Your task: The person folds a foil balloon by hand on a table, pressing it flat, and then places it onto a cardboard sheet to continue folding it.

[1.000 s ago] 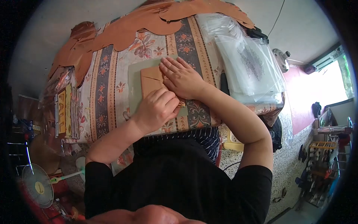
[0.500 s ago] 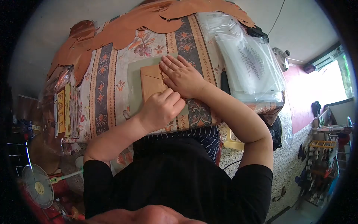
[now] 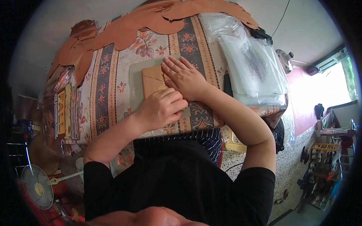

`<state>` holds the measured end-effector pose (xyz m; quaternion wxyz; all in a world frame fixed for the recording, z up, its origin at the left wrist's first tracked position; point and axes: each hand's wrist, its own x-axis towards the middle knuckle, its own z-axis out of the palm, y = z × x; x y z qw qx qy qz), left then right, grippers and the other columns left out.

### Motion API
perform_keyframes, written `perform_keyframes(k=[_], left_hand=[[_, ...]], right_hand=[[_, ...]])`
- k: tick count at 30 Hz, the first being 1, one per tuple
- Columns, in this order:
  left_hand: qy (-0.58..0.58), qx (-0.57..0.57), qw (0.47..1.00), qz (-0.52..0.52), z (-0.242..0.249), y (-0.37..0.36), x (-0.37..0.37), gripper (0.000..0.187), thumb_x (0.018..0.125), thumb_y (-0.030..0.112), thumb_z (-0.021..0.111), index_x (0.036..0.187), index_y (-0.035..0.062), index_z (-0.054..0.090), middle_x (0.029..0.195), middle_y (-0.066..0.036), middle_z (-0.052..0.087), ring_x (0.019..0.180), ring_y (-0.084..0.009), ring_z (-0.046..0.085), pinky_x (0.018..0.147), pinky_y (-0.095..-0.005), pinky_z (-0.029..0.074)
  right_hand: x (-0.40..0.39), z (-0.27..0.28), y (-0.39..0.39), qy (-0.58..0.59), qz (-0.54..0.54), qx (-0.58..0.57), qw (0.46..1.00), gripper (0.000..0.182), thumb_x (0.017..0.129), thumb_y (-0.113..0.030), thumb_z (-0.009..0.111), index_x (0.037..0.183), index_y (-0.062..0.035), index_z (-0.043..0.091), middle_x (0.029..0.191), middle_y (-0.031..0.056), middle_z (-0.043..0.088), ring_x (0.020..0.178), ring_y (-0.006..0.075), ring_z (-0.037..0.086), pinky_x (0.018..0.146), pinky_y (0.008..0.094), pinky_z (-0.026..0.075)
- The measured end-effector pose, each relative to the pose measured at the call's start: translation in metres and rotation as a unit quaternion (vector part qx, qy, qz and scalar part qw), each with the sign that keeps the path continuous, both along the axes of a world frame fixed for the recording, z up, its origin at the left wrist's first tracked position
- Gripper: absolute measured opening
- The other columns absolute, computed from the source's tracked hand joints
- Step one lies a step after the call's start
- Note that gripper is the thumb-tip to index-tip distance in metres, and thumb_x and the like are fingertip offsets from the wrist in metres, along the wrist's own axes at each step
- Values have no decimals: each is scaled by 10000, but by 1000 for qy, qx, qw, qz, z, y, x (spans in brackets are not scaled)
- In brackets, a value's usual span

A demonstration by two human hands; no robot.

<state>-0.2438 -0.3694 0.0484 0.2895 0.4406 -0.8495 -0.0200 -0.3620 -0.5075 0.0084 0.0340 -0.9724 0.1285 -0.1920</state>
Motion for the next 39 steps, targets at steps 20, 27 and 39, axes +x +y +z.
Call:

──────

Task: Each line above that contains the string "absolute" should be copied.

Task response:
- Gripper: absolute measured opening
- The other columns absolute, computed from the source's tracked hand joints

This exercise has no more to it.